Extracted data entries
----------------

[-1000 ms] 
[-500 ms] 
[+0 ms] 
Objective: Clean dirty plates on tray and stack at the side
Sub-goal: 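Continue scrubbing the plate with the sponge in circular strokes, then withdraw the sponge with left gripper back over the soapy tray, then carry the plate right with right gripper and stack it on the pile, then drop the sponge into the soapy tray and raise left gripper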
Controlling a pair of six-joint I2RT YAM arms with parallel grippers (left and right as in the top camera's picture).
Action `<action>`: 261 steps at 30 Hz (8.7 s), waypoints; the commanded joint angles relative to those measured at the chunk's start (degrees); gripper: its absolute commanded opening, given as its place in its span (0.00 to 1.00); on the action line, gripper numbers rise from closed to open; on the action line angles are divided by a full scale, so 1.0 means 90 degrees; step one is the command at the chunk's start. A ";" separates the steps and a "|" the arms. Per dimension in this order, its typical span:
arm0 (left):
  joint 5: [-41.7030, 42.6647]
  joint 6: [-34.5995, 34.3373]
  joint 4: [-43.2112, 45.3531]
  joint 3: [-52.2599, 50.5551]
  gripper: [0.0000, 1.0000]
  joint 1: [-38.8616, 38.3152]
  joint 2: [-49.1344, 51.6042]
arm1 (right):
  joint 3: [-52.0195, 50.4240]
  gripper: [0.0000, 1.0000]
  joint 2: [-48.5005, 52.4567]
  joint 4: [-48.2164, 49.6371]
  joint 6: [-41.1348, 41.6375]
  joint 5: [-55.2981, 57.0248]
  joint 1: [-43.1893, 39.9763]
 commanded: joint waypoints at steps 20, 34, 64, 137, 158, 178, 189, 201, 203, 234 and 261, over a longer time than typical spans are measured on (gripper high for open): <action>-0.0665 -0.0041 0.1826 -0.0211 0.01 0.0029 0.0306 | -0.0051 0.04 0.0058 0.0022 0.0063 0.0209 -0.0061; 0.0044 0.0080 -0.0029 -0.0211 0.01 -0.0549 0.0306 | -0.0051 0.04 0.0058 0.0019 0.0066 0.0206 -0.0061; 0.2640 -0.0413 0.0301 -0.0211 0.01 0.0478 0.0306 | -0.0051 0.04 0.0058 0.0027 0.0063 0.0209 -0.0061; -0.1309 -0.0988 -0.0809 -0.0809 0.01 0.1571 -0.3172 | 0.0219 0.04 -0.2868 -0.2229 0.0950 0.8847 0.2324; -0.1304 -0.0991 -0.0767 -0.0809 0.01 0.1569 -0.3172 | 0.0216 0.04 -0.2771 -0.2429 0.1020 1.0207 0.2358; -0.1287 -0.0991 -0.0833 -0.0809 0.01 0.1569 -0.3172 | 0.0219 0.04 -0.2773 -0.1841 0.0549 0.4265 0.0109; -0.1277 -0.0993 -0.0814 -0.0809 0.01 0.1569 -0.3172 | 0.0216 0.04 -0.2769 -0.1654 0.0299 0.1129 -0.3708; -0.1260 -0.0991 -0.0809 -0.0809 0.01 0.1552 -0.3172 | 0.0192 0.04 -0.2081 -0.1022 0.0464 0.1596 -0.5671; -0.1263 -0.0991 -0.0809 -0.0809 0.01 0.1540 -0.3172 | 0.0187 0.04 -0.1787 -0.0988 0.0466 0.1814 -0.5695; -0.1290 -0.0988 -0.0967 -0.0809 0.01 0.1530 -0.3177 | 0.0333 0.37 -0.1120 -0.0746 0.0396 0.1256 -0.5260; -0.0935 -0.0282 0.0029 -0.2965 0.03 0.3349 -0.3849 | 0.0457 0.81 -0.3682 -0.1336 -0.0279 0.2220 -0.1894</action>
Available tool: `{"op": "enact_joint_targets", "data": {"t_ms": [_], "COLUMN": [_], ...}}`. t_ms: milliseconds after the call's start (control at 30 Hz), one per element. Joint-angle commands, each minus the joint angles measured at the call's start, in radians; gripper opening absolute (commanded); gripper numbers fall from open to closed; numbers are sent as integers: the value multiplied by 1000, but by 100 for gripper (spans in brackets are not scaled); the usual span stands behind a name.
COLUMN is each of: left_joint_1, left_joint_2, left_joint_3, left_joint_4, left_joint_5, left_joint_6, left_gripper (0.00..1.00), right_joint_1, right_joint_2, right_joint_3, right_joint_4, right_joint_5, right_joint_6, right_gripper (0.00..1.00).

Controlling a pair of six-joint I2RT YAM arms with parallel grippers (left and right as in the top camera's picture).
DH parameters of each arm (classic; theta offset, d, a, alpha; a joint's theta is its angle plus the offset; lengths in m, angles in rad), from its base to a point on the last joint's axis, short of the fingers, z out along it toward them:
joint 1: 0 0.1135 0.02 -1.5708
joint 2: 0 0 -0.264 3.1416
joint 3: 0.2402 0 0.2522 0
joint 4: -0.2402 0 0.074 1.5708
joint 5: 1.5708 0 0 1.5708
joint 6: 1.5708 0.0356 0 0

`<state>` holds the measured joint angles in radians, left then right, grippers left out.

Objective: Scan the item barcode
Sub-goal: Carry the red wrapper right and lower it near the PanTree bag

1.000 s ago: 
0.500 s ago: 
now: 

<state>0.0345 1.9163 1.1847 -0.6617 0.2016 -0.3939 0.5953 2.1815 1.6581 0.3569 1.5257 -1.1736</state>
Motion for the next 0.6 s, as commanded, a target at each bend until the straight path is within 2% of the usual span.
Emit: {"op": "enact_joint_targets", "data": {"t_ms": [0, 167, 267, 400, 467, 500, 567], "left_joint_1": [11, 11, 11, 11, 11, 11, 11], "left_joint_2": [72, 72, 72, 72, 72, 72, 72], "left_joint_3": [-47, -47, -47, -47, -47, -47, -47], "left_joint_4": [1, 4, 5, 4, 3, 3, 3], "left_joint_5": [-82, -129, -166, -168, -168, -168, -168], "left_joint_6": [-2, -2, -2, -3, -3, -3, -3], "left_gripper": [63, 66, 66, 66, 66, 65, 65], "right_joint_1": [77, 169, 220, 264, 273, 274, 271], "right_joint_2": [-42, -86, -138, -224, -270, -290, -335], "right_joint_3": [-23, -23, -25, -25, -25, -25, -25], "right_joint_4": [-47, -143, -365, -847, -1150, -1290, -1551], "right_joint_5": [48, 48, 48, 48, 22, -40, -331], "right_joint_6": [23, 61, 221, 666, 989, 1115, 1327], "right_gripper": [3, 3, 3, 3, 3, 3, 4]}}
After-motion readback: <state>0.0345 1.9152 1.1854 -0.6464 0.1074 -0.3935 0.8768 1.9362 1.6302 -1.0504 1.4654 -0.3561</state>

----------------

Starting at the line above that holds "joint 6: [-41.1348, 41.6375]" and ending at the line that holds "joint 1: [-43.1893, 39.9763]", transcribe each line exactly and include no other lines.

Solution to this task »
  joint 6: [-41.1348, 41.6375]
  joint 5: [-55.2981, 57.0248]
  joint 1: [-43.1893, 39.9763]

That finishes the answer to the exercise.